TRY IT :: Report every line of the records below that contains the word "region".

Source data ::
=======

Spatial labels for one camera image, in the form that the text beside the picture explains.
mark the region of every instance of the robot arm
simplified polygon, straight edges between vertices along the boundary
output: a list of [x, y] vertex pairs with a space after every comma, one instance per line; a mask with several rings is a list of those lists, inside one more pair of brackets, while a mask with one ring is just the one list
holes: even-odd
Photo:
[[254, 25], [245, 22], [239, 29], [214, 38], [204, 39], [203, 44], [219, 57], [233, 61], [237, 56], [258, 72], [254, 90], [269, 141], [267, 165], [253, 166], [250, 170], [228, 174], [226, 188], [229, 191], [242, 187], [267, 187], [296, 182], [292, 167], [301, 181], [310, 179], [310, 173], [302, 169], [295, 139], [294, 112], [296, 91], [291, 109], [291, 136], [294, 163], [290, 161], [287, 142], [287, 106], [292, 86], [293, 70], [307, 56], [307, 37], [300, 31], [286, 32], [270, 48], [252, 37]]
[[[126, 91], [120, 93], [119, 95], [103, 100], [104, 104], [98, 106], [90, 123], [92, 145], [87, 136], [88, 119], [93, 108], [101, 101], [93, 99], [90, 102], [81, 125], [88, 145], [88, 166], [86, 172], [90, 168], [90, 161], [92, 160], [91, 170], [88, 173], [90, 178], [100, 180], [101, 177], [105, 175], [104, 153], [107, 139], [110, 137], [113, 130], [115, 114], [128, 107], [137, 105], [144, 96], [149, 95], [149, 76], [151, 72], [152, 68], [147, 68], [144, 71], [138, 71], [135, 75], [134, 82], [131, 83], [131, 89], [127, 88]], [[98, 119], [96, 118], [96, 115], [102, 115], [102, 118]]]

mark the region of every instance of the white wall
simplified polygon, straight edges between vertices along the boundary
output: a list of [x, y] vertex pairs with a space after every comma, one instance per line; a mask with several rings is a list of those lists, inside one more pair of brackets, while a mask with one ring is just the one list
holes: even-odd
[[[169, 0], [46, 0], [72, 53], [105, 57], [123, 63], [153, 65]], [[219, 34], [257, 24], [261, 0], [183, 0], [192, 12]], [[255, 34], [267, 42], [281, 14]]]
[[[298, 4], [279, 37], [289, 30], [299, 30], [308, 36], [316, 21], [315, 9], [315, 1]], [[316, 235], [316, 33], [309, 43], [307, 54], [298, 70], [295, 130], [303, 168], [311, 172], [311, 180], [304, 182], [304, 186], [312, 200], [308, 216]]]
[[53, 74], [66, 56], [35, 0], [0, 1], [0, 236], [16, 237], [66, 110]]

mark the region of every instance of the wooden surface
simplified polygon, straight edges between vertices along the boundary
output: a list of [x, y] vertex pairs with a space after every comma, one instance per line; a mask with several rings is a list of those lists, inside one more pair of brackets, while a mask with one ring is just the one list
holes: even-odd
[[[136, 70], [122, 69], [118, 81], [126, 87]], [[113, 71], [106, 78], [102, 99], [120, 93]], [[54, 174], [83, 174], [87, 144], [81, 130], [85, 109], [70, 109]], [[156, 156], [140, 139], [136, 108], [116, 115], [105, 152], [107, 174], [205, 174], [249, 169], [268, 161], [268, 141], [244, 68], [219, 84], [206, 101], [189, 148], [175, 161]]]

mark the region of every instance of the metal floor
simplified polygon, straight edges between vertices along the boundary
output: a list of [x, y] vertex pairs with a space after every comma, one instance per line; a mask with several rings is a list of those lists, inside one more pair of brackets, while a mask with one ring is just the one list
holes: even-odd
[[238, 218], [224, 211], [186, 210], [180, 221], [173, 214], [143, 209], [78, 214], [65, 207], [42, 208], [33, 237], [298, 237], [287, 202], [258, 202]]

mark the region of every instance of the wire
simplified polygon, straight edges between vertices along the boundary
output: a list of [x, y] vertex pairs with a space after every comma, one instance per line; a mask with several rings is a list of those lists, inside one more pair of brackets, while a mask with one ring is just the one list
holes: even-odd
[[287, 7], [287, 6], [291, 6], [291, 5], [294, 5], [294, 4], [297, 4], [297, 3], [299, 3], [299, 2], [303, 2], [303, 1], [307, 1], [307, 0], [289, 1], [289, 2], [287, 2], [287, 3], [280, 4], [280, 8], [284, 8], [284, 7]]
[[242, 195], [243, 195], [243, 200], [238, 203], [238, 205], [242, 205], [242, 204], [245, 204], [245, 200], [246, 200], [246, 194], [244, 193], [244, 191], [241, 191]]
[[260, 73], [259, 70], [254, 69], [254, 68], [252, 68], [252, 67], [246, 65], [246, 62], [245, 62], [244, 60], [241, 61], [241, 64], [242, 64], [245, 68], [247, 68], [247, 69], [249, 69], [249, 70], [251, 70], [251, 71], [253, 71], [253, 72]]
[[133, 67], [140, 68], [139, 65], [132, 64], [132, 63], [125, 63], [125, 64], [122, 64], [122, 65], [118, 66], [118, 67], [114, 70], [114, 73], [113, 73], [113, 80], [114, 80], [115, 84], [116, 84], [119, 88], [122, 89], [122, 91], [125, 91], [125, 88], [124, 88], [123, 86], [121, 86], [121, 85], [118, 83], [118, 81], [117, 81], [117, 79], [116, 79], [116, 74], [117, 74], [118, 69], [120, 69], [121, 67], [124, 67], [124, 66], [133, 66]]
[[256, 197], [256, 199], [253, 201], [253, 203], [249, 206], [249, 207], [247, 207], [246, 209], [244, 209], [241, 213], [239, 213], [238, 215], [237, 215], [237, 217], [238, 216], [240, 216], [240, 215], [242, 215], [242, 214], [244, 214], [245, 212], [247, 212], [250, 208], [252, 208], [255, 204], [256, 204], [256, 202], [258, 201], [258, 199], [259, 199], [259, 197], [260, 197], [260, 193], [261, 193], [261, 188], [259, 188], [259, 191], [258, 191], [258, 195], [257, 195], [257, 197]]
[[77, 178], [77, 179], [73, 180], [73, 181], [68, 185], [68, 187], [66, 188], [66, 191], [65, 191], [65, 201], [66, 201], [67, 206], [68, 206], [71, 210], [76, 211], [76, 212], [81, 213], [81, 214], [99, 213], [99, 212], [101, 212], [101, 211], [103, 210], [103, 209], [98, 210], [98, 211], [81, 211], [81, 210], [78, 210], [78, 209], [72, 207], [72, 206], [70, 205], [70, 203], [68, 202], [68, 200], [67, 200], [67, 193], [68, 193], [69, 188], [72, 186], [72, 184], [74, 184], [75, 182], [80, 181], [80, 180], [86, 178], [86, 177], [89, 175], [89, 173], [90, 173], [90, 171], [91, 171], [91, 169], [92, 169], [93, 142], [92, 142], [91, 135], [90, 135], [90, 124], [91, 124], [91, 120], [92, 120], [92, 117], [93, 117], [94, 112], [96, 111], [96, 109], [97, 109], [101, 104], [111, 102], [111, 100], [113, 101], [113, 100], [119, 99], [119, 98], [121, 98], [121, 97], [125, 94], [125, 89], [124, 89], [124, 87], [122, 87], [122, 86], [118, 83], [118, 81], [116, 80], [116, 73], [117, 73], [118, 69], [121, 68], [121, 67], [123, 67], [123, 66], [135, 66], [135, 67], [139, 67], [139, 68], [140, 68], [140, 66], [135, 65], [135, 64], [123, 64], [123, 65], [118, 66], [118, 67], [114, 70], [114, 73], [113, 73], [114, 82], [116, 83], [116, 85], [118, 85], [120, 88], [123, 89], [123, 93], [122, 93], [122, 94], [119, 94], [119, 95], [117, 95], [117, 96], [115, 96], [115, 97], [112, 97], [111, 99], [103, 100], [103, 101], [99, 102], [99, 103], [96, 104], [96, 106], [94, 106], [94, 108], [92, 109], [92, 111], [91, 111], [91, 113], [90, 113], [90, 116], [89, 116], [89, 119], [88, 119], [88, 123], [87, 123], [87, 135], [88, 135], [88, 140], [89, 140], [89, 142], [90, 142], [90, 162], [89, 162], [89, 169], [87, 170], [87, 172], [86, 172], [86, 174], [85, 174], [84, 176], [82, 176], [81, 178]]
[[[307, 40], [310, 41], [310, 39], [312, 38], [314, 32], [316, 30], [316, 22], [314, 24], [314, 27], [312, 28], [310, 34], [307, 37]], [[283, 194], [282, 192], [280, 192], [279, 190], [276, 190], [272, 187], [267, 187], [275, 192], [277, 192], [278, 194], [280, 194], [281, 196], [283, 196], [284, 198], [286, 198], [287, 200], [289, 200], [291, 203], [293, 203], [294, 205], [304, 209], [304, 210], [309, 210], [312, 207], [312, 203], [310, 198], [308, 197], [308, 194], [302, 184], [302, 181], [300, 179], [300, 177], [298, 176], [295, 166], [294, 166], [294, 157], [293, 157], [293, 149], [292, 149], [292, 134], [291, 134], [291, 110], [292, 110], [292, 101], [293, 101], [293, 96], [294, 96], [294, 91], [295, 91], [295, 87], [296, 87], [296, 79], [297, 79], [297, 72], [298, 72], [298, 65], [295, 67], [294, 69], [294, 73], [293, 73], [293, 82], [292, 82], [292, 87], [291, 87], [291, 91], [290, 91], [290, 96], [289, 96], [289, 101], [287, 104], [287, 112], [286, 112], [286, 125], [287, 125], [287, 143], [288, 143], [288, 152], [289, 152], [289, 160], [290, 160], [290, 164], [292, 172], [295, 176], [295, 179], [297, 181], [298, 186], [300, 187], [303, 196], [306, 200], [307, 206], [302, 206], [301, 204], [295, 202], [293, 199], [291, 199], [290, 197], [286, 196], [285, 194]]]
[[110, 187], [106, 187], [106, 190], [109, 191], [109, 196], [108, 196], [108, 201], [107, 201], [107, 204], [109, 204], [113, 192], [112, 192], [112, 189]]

=======

ANSWER SECTION ::
mark the region of every instance of the robot arm
mark the region of every instance of the white wall
mark the region of every instance of the wooden surface
mark the region of every instance of the metal floor
mark the region of every instance of the wire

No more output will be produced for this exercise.